What the Workforce Needs Now, Is Love, Sweet Love

This week I’m going to get a little sappy. I’m going to suggest something a little off the wall – but before I do, let’s talk about love.

Love is an unparalleled motivator.

When you are young it causes you to do crazy things without a second of hesitation. For example, love can cause you to stay up all night talking on the phone to that new person you met (for the kids, talking on the phone is what mom and dad used to do instead of texting).

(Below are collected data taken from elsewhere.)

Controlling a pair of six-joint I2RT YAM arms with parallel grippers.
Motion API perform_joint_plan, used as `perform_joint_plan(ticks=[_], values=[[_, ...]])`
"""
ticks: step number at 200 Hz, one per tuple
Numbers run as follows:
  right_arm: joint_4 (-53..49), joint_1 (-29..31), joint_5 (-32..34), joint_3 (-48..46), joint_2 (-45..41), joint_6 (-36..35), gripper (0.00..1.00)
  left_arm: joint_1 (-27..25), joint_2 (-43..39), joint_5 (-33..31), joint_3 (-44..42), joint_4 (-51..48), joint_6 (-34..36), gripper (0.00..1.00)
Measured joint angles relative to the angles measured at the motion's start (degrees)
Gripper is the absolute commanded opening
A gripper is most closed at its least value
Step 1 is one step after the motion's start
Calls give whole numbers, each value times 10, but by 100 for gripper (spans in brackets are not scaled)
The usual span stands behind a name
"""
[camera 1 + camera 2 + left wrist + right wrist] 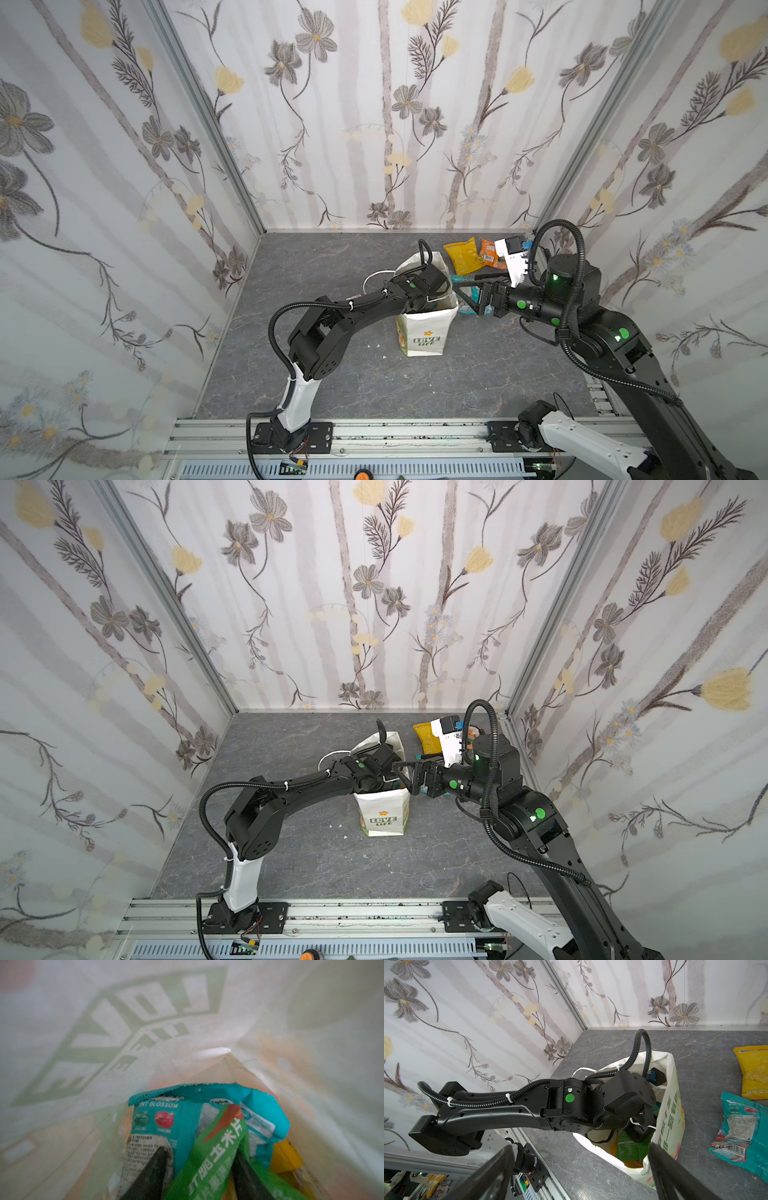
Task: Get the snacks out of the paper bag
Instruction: 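Lower the left gripper into the bag and grasp the green chip bag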
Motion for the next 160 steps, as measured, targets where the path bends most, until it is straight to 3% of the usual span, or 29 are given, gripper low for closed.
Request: perform_joint_plan(ticks=[37, 66, 160], values=[[0, 0, 5, 0, 0, 0, 99, 1, -5, 1, 3, -3, -6, 10], [0, 0, 7, 0, 0, 0, 99, 2, -14, 10, 4, -9, -10, 0], [0, 0, 20, 0, -3, 0, 99, 2, -52, 22, 26, -57, -4, 0]])
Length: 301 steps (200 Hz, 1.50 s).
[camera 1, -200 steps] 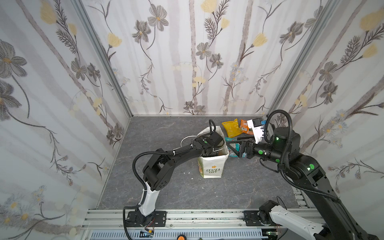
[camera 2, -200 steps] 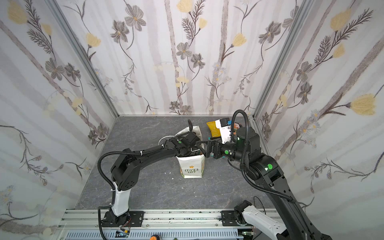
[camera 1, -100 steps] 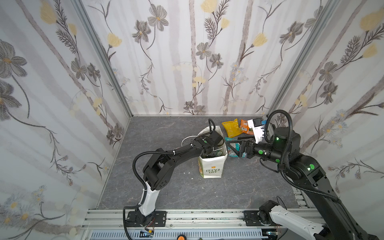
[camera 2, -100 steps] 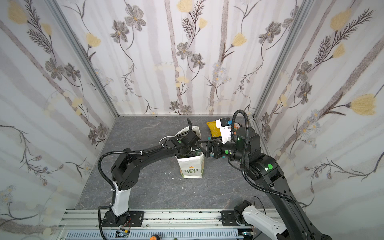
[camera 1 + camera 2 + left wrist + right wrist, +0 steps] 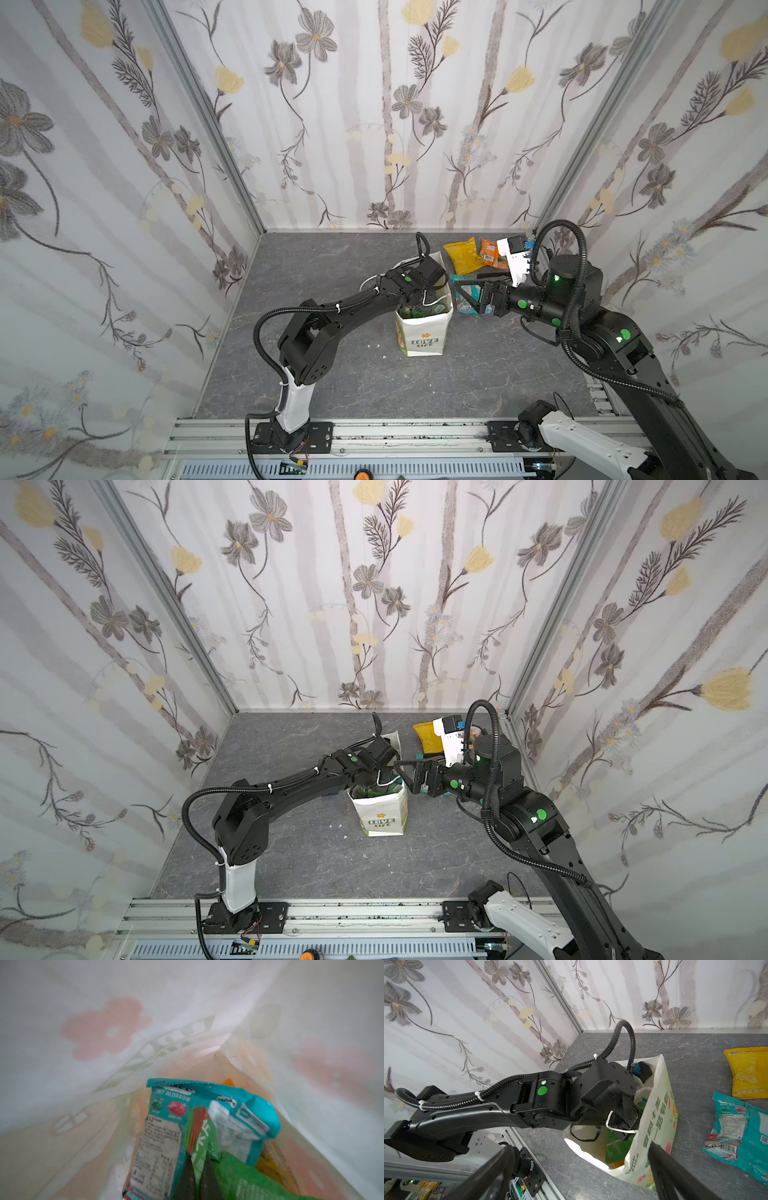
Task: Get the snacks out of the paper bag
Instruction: 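Lower the left gripper into the bag and grasp the green chip bag, then lift the green chip bag with the left gripper while the right gripper grasps it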
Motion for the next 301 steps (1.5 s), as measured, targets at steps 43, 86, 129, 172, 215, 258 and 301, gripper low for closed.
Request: perform_joint_plan(ticks=[43, 86, 129, 172, 215, 258, 301], values=[[0, 0, 4, 0, -2, 0, 99, -2, -26, -5, 12, -20, 8, 0], [0, 0, 8, 0, -3, 0, 99, -4, -41, -14, 20, -31, 12, 0], [0, -1, 17, -1, -7, 0, 99, -4, -46, -18, 47, -51, 14, 0], [0, -1, 19, -4, -8, 0, 99, -5, -48, -33, 75, -77, 20, 0], [0, -1, 21, -5, -12, 0, 99, -6, -49, -52, 104, -96, 23, 0], [0, -1, 32, -5, -19, 4, 99, -6, -61, -53, 121, -107, 24, 0], [1, -2, 37, -5, -27, 6, 99, -9, -76, -61, 137, -115, 37, 0]])
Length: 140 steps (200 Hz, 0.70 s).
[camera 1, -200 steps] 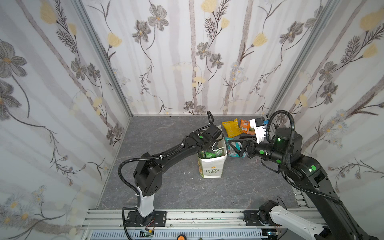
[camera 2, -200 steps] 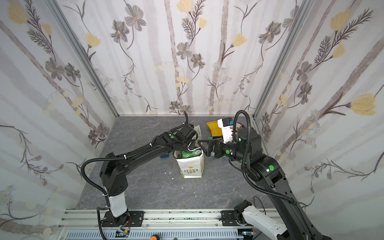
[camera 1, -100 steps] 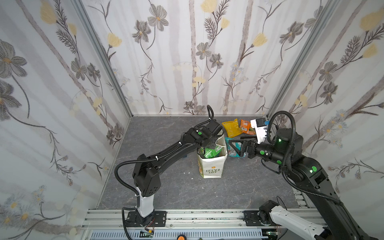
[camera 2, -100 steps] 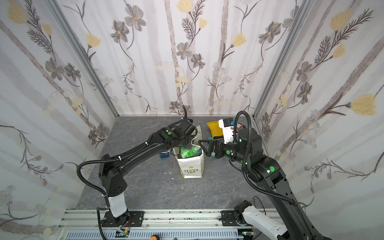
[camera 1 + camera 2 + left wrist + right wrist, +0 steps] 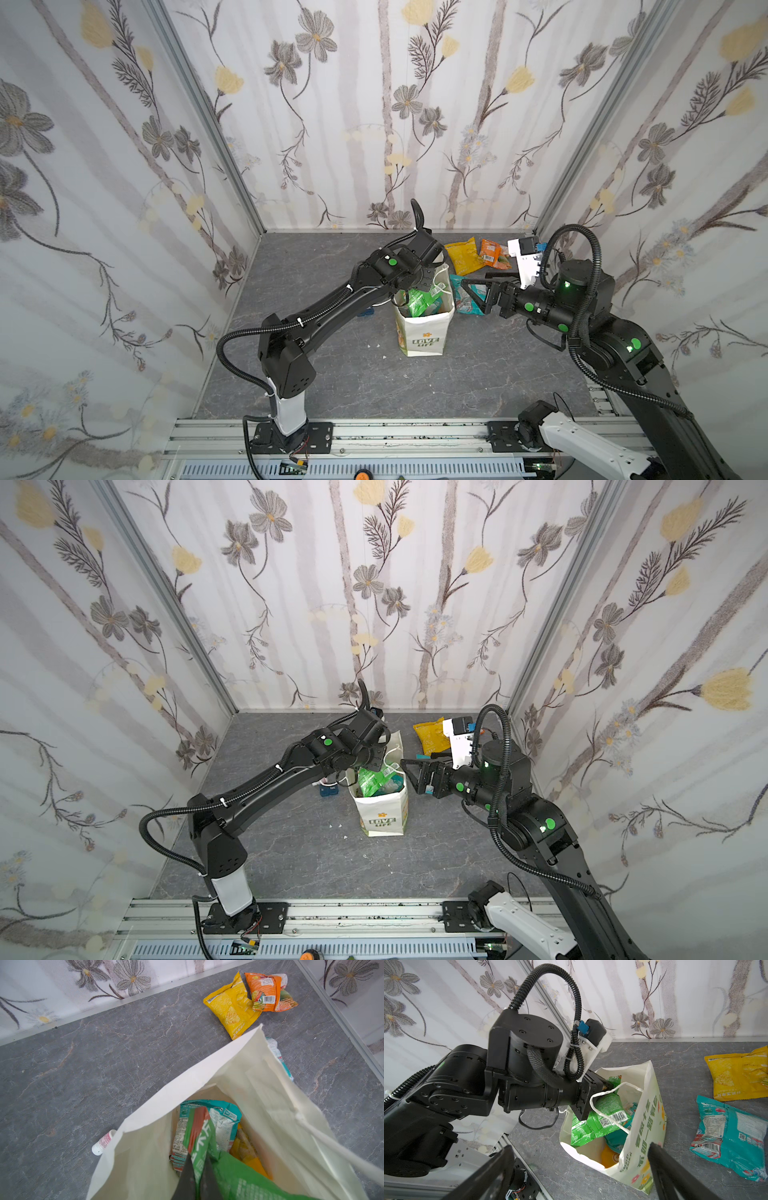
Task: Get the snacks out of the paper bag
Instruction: 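Lift the green chip bag with the left gripper while the right gripper grasps it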
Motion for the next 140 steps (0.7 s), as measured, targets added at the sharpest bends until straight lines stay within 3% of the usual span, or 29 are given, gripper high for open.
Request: perform_joint_plan(ticks=[140], values=[[13, -16, 35, -2, -28, 18, 99, -14, -28, -65, 102, -35, 83, 0]])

When you become parents, love can cause you to make the most insane funny faces or sounds just for the mere chance that your little one may reward you with an unbridled and completely infectious belly laugh. Side note:  my wife still does this to kids who are not our kids. She thinks it’s cute. The little child thinks it’s frightening as hell, but I love her, so I stay quiet and let her continue the nightmare-inducing ritual.

The Power of Love
Last month, my kids suddenly asked me to go to the gym with them. I was excited to be asked. Could it be happening? Am I cool enough to hang out with again? Maybe?

Not quite.

It turns out the real reason was that they want me to stay healthy. They want me to be around when they are older and have their own kids. I know they love me and love was the driver behind their request, but it also means they recognize that I need to get in shape. Humbling.

Love is also the reason I acted on it without hesitation. Of course I knew I needed to get in shape. I knew I needed to stay healthy to have an active lifestyle later in life. I knew I would enjoy playing with my eventual grandchildren much more if I could keep up with them. But knowing all of that did not get me off the couch.  Love did! Loving my kids. Wanting to please them. Wanting to make them happy. Wanting to make them proud. That is what really moved me from thinking and knowing to doing.

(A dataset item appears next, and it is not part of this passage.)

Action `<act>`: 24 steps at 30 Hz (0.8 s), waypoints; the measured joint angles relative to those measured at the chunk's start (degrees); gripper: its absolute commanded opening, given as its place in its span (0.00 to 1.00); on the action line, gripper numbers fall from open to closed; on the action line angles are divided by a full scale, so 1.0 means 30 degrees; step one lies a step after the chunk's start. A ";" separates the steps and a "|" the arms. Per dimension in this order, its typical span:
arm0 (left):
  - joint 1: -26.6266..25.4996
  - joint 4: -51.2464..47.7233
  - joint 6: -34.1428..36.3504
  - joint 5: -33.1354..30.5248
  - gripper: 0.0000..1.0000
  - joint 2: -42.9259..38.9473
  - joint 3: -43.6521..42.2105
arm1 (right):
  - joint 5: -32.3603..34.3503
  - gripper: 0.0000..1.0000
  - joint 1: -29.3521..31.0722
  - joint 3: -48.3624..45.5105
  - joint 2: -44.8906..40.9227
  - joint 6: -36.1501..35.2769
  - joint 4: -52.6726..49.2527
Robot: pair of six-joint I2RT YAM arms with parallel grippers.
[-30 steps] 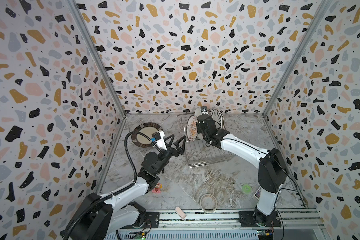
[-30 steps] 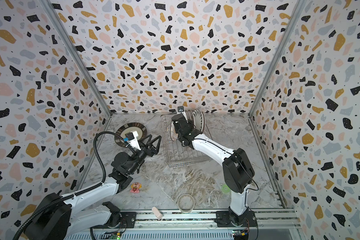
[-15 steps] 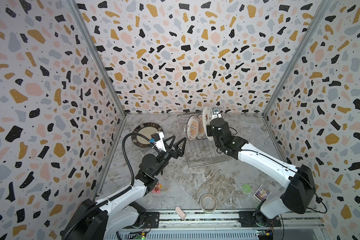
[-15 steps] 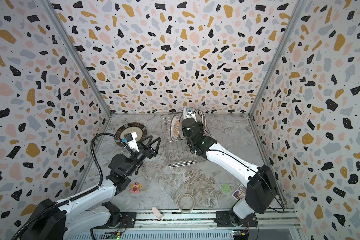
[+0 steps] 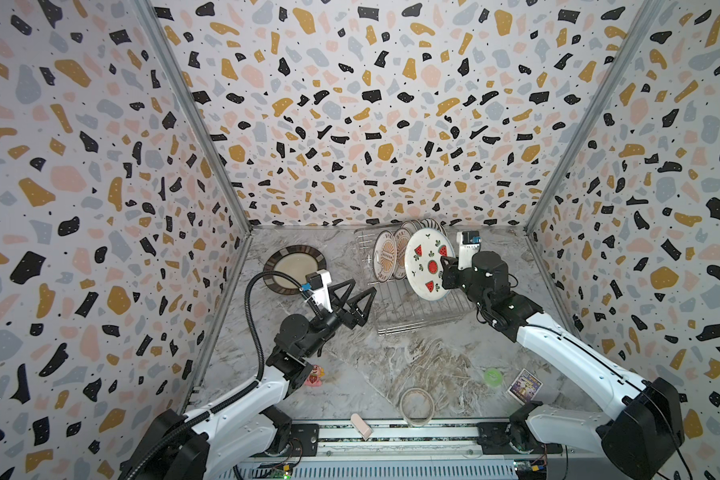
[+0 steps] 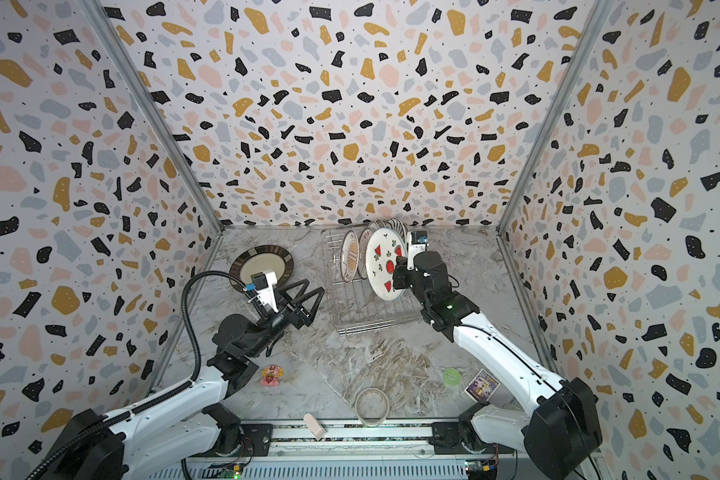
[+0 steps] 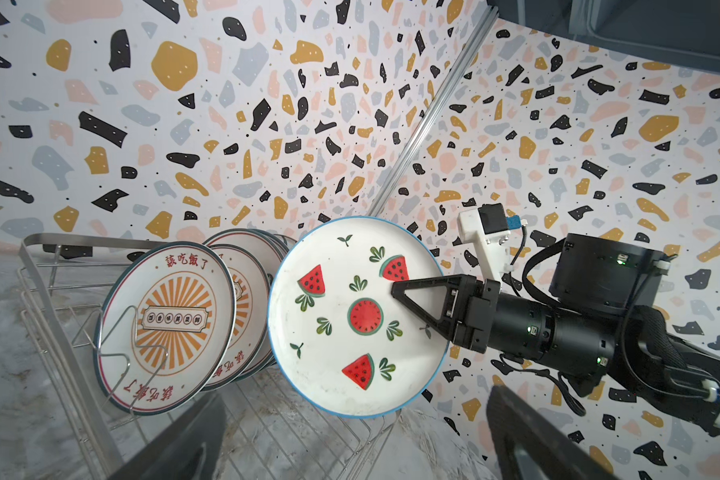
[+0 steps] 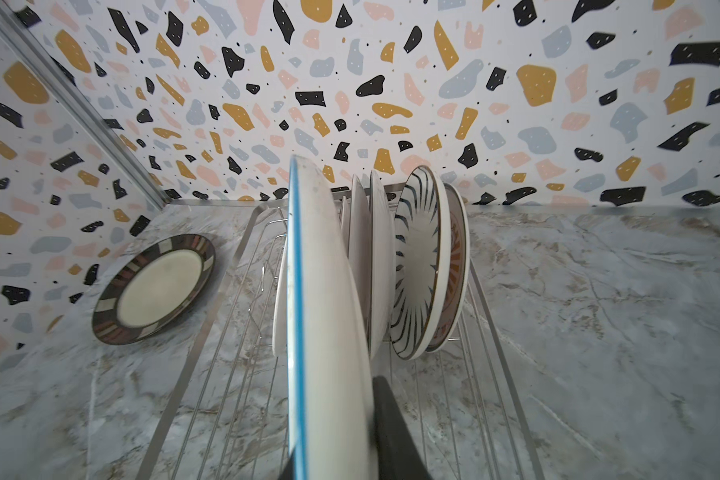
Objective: Unload the plates from the dish rack
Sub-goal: 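Lift the watermelon plate out of the rack with the right gripper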
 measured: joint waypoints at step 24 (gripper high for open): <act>-0.0153 0.3024 -0.2288 0.1559 0.90 0.4459 -0.0437 | -1.2517 0.12 -0.2754 -0.5581 -0.0729 0.7424 0.9602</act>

And now, you are all reading the thoughts of an official Orange Theory member. Six pack coming soon…

When I think about my kids pushing me to the gym, I’m not angry or insulted by their honesty. I appreciate it; it showed they genuinely care.

What’s Love Got to Do with It (or Work)?
Remember when I said I had an off-the-wall suggestion? Here it comes.

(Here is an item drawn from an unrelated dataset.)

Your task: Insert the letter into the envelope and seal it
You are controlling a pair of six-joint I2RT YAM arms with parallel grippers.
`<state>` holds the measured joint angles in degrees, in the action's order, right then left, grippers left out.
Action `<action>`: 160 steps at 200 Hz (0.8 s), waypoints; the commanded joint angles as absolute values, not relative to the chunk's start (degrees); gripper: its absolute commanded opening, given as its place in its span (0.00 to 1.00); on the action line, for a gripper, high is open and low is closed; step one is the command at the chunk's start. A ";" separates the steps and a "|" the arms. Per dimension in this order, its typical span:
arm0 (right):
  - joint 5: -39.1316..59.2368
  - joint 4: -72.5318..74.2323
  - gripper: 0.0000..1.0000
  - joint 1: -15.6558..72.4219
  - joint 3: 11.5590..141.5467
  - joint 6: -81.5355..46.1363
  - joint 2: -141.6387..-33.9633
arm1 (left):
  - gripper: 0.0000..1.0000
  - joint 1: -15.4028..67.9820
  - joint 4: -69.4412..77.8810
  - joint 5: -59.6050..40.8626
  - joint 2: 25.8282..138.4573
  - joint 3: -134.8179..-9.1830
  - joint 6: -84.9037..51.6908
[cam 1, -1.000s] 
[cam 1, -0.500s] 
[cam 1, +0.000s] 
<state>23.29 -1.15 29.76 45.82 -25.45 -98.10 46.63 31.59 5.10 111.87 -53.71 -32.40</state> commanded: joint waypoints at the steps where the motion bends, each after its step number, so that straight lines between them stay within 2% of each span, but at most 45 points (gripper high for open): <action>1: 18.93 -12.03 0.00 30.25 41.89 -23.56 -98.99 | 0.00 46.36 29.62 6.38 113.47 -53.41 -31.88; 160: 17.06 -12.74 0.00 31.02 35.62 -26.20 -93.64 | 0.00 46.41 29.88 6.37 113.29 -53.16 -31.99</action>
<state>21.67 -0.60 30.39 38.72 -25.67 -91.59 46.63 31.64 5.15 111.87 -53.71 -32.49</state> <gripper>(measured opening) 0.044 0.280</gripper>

The entire experience got me thinking: Can we create love at work? Does it belong there? Would it have the same impact? If so, how do we create it?

I’m not talking about loving where you work or what you do, but rather can you love the people with whom you work? I’m not going to lie, it feels a little weird as I write it. But I really do wonder.

Can we care about the people we work with in a similar way we care for our families? If we could, would motivation improve? Would the culture change?

I think it could.

Love is unconditional and unconditional love builds trust. All of my examples above were instinct based – no one thought them through before acting because there was no concern of repercussion. You don’t worry about backlash when you love someone. When you disagree or debate with someone you love, you do not walk away angry or disappointed or wonder what their angle is. You are not insulted. Their honesty actually causes you to reflect and grow. Sometimes it stings, but you take it to heart and grow.  You know their intentions are good because they love you, and their honesty makes your relationship stronger.

Imagine if that is what happened at work. Honesty and candor promoted. Reflection encouraged.  Relationships strengthened. Loyalty and engagement driven by loving each other. Lord knows we need something.

Just last month I read a post on Gallup’s blog called The World’s Broken Workplace, where they stated that only 15% of the global workforce is engaged. That is a staggering stat. In the U.S. it’s better, with 30% engaged, but that still means 70% are actively disengaged and a significant number of workers actually hate work.

Can love change this? I have to believe it can, but, admittedly, I am not sure how to promote love at work. I don’t believe it is something that can be formalized or over-engineered. I think it starts with not being afraid to love those you work with. Care about them as human beings. Yes, we are all part of a team, but why can’t we also be part of a family. Family loves and supports each other; they want to see each other succeed and grow.  I’m not sure it’s all that different in the workplace – or at least I don’t believe it has to be.

What do you think? I would really love to hear your thoughts. Pun intended!